When planning a railway in the family area of the house, you can go around the perimeter of a room(s). Instead of cramming a small railway in the middle of a room, running it behind and around much of the furniture will give longer runs, shallower turns, and a nice effect of looking like tunnels as the train come in and out of view. Looks better than a small circle if someone places a video camera on the train, too. You will have a larger expense for track, though. 

LGB's Stainz and the stake flat car set are both shown in my photograph. I'd be comfortable with dry snacks on salad plates, but I wouldn't haul dinner plates with food which could make a mess or ruin the meal / experience. A lot of weight, above the CG, with centrifugal force due to sharp and abrupt curve, on the instability of carpet, with people not paying attention, is asking for a mess. Personally I'd not run plates which overhang the "loading gauge" (normal width / height of a train), or where the plate itself is not centered by weight on the wagon. 

I have two LGB Stainz, and have run trains long enough that they probably approximately the load you plan. They're nice locomotives, and appear to be a good value when purchased in a starter set. I imagine the "Wangarooge" starter set is a good choice too. 

Dark mess on carpet under track joints is a problem, but seems to be due to the gap between adjoining rails. If you have light carpet, make sure the tracks butt together tightly (not easy with G gauge manufacturing tolerances.) 

LGB's four axle wagons run better than the two axle wagons, and the longer they are the more pronounced this is. 

Look into a restaurant supply company to get some skinny rectangular serving plates. This way you can have plates which can be lifted off a wagon, yet don't overhang the loading gauge or risk toppling the wagon from uneven side-to-side loading. 

Keep in mind that guests are likely to derail your wagons removing a plate, and this adds to the risk of a larger derailment of your train, with increased rick of spillage. 

But, despite us naysayers, have fun! That's what big trains are for.


----------



## East Broad Top (Dec 29, 2007)

The latest versions of the Bachmann locomotives do have brass gears, so in that regard the worry of plastic gears is mitigated to a point. Having said that, heavy Thanksgiving plates--especially a train full of them--is going to put something of a strain on the system. Two or three at a time (provided portions are light) shouldn't present an issue for the time you're talking about. Realistically, even with plastic gears, you're probably going to be quite alright. But weight and drag should be kept to a practical minimum. 

LGB locos are certainly worth a look (as are other manufacturers) if you're looking for potential variety. 

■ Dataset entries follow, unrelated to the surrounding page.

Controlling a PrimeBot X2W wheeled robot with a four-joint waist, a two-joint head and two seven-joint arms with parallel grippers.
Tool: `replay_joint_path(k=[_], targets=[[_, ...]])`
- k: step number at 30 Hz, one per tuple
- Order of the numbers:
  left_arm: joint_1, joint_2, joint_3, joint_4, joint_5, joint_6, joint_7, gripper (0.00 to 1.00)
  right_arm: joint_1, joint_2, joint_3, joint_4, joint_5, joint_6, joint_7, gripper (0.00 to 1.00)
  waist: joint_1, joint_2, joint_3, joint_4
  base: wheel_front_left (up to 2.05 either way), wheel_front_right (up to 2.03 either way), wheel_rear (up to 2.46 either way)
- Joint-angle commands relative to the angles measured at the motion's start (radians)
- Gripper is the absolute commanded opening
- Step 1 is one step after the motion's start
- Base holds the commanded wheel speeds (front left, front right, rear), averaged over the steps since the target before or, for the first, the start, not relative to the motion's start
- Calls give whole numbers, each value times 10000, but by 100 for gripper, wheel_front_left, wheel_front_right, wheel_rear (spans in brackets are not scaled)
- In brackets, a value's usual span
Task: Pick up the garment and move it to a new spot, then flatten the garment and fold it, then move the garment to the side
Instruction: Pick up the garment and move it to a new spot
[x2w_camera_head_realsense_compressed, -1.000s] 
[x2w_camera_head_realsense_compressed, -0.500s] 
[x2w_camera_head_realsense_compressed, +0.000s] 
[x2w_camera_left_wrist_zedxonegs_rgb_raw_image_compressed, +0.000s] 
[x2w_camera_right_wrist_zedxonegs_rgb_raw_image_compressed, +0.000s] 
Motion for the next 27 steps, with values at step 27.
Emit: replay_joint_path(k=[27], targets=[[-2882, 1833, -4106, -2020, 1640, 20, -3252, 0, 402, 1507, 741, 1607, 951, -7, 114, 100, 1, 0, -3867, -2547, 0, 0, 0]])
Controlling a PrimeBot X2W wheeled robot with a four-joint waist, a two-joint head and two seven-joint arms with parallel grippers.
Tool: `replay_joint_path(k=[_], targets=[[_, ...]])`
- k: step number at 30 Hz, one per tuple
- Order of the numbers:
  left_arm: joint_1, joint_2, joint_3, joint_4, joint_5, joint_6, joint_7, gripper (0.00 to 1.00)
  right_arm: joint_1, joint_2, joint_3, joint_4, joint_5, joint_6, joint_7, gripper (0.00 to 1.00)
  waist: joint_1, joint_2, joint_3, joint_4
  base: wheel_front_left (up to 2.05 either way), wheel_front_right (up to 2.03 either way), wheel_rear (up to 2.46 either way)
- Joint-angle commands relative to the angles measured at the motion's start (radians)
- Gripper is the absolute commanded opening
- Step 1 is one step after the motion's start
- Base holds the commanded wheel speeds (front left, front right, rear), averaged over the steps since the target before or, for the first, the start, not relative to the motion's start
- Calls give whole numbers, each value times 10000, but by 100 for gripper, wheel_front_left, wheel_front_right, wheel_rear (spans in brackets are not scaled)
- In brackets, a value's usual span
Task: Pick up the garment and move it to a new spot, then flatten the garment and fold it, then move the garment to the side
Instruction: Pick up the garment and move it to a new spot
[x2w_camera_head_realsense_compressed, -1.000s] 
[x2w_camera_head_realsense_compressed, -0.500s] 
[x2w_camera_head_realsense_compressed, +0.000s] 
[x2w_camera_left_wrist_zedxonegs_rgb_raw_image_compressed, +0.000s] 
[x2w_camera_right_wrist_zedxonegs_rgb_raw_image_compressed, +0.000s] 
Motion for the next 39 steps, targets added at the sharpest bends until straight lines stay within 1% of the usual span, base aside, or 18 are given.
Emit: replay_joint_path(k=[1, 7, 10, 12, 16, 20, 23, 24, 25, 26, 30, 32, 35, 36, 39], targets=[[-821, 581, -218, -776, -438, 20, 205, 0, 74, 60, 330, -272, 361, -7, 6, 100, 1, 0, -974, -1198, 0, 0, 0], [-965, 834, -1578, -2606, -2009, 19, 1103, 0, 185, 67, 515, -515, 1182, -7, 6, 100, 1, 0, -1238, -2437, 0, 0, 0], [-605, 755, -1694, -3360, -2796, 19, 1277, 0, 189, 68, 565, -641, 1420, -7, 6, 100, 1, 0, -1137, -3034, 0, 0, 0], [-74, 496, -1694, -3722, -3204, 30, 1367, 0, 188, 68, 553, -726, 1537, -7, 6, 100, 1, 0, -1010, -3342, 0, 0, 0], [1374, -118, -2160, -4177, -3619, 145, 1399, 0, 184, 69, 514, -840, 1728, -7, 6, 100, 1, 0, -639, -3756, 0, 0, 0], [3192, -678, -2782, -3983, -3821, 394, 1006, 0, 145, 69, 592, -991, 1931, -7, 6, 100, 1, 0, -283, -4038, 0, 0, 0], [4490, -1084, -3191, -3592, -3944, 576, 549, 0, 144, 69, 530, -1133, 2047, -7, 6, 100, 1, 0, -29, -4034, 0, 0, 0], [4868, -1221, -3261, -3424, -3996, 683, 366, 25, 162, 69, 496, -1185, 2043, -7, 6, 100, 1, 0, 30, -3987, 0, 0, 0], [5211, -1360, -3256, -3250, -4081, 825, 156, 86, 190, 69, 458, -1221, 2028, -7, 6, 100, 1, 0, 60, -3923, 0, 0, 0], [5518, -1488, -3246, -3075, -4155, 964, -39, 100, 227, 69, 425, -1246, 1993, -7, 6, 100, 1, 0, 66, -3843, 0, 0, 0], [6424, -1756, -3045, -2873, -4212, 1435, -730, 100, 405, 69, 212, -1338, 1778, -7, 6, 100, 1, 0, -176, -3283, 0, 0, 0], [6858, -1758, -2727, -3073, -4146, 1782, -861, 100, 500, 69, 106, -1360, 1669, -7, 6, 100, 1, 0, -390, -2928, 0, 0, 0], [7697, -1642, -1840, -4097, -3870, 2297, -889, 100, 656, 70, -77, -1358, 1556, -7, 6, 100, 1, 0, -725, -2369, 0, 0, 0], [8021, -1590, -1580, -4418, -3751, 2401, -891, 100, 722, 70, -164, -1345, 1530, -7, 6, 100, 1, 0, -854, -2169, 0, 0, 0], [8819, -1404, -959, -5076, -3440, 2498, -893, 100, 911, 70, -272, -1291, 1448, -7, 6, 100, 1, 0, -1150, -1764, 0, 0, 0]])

For serving plates, though, I would echo those comments towards easing the diameter of the curve as much as possible. The tighter the curve, the more drag you'll encounter going around the curve, and if the drag is too much and the curves too tight, the train may derail on the curve. I'm sure that will delight the dogs to no end, but the cranberry sauce will stain the carpet something nasty. 

Later, 

K


----------



## Dan Pierce (Jan 2, 2008)

LGB R2 is around 4 foot 8 inch for the diameter. 
Train-Li had 6 foot diameter (their R3 track). 

You could get a rail bender and custom bend to any diameter using flex track and 8 foot sections/rails to keep connections to a minimum.


----------



## pepelpue1 (Nov 17, 2013)

Thank you very much guys. After reading all your comments, I will run my track around the living room, instead of the Christmas tree. The only issue with that is getting around the potential disaster area of walkway to the corridor.


----------



## SD90WLMT (Feb 16, 2010)

Rail road crossing ....ahead.... 

Have fun... 

HAPPY THANKSGIVING....why did the dinner land on the floor Honey? ...she asks with a frown! 

Dirk


----------